→ **Exercise description**: In the entries that follow, find every line containing "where" and copy it.
═════ Material provided ═════
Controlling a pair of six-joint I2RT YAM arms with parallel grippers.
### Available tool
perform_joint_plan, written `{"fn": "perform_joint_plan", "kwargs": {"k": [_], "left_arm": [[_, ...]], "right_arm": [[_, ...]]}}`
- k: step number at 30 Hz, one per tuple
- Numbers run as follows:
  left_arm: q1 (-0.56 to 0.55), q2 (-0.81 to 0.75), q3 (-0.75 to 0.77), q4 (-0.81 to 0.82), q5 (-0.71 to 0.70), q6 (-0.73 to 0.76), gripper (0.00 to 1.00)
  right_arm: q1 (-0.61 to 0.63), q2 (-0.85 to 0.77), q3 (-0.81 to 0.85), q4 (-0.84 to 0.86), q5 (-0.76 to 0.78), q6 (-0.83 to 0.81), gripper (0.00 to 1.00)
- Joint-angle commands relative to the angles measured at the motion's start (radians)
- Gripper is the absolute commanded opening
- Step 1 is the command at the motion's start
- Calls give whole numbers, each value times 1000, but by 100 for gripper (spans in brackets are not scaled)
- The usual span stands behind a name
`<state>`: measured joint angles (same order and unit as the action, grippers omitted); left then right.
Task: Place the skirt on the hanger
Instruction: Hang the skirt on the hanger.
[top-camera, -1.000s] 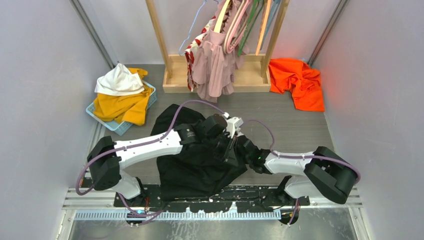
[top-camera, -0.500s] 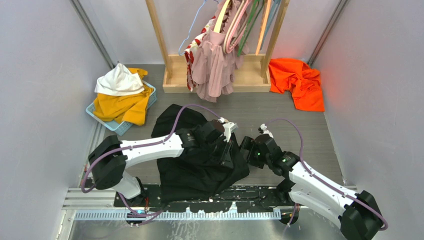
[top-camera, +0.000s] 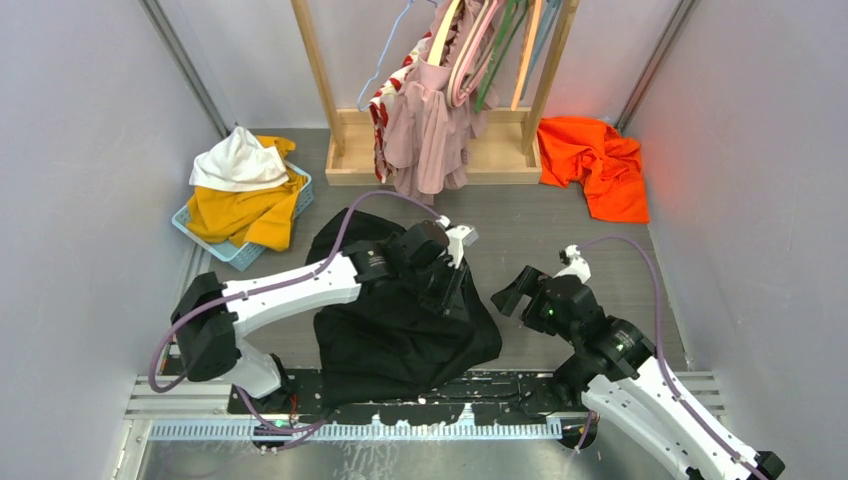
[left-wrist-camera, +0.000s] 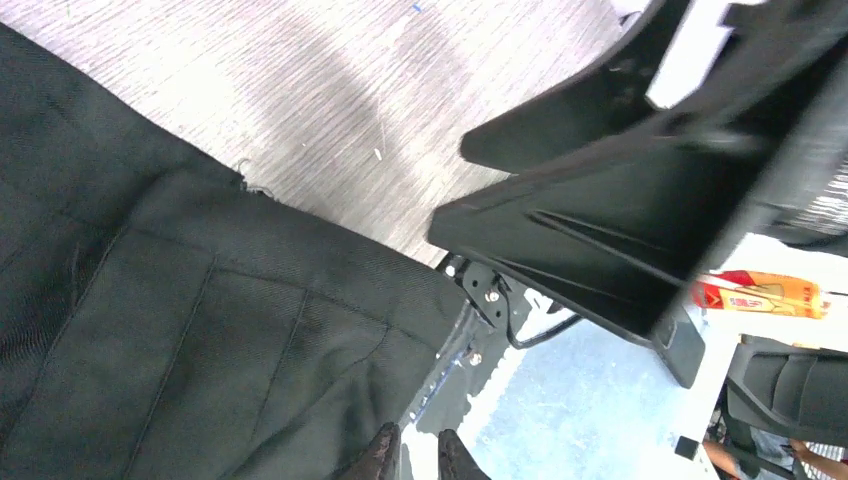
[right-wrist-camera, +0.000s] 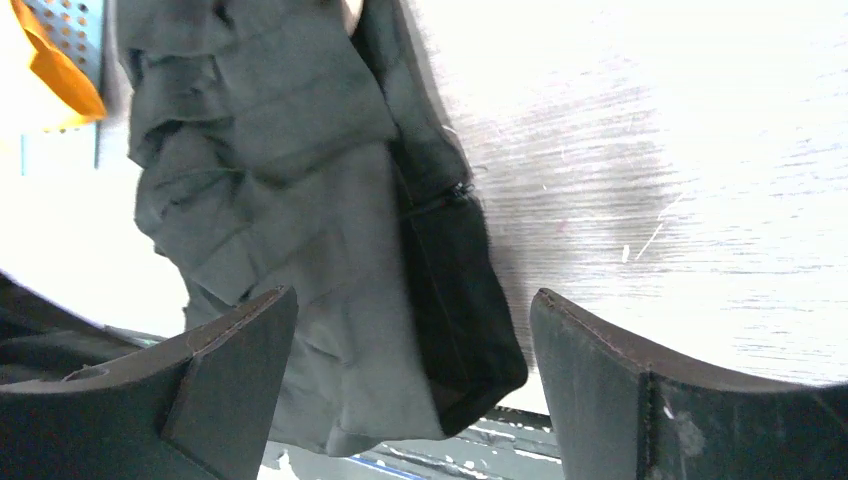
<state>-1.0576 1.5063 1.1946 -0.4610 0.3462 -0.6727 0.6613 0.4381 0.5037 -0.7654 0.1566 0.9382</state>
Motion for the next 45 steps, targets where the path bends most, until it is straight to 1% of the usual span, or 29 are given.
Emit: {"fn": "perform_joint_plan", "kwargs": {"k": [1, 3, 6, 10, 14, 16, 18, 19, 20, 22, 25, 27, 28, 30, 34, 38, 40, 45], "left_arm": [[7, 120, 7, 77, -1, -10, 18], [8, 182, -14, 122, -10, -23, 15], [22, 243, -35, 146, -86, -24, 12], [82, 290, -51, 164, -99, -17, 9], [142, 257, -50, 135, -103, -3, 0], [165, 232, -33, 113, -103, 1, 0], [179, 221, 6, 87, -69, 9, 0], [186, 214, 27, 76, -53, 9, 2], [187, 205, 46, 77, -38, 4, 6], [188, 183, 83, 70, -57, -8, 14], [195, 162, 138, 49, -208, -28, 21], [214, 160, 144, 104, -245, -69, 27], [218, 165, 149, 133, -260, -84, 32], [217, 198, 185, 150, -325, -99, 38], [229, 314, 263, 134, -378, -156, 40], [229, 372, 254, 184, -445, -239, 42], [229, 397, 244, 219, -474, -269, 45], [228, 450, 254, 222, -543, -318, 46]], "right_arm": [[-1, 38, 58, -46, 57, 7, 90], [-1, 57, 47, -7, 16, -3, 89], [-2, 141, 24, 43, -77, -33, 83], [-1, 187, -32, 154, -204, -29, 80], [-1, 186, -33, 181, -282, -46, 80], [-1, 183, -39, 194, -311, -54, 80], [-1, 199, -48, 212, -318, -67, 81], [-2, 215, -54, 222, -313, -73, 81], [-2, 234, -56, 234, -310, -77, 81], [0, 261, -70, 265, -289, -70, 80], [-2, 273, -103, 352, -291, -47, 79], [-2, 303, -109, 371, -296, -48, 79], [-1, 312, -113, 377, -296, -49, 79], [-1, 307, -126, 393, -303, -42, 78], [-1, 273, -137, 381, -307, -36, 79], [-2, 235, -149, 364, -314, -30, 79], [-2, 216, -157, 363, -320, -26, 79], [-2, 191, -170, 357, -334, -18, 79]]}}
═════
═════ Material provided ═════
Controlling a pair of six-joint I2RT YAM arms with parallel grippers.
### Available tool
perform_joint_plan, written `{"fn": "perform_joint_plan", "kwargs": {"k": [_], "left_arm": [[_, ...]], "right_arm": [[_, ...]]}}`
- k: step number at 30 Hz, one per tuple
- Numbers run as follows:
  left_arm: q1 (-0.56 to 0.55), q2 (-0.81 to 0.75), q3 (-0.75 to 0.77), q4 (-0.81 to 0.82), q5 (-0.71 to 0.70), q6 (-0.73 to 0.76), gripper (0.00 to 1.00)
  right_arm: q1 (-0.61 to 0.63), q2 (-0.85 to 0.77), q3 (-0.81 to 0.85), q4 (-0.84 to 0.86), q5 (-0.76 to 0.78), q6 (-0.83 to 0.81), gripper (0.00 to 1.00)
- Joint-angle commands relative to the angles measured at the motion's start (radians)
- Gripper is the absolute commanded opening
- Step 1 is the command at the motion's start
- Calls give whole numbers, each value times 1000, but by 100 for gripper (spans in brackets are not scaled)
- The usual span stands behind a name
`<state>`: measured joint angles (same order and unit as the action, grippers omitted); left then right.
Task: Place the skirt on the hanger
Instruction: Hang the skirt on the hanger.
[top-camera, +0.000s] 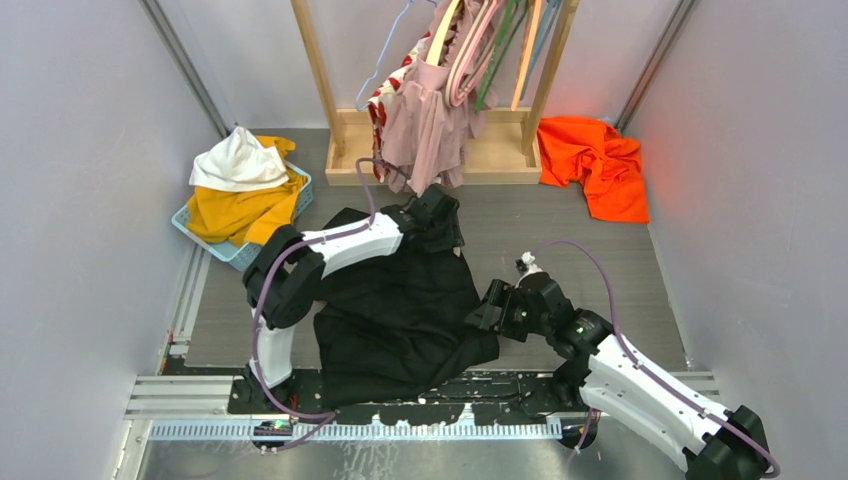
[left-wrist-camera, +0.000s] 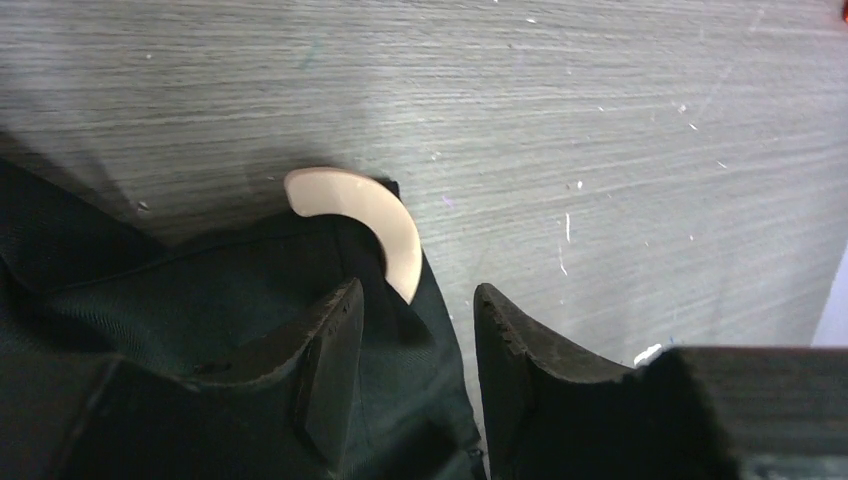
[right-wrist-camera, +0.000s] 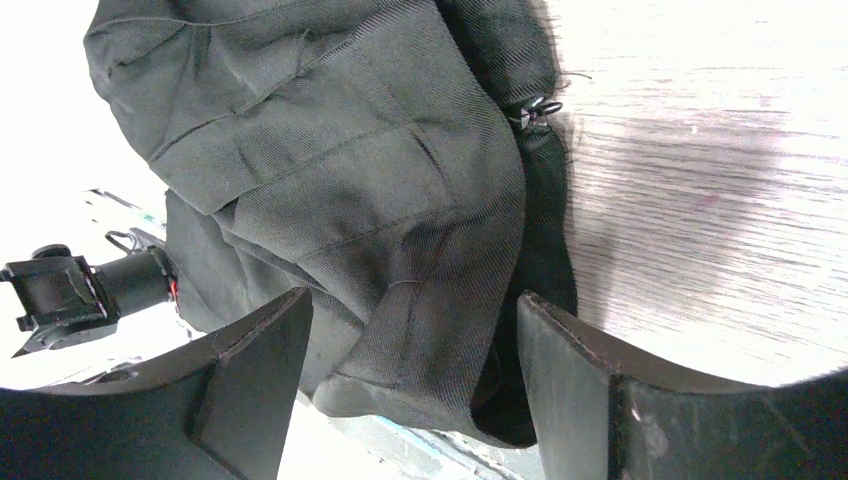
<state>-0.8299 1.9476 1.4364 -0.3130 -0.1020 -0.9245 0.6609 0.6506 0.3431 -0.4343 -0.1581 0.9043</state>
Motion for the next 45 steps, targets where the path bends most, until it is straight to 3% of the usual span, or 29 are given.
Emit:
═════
→ **Result of this task**:
Motion for the next 45 steps, targets where the path bends most, until it is straight to 1% of the usual span, or 29 are given.
Motion for the next 45 steps, targets where the path bends most, until it is straight to 3% of the usual span, or 29 are given.

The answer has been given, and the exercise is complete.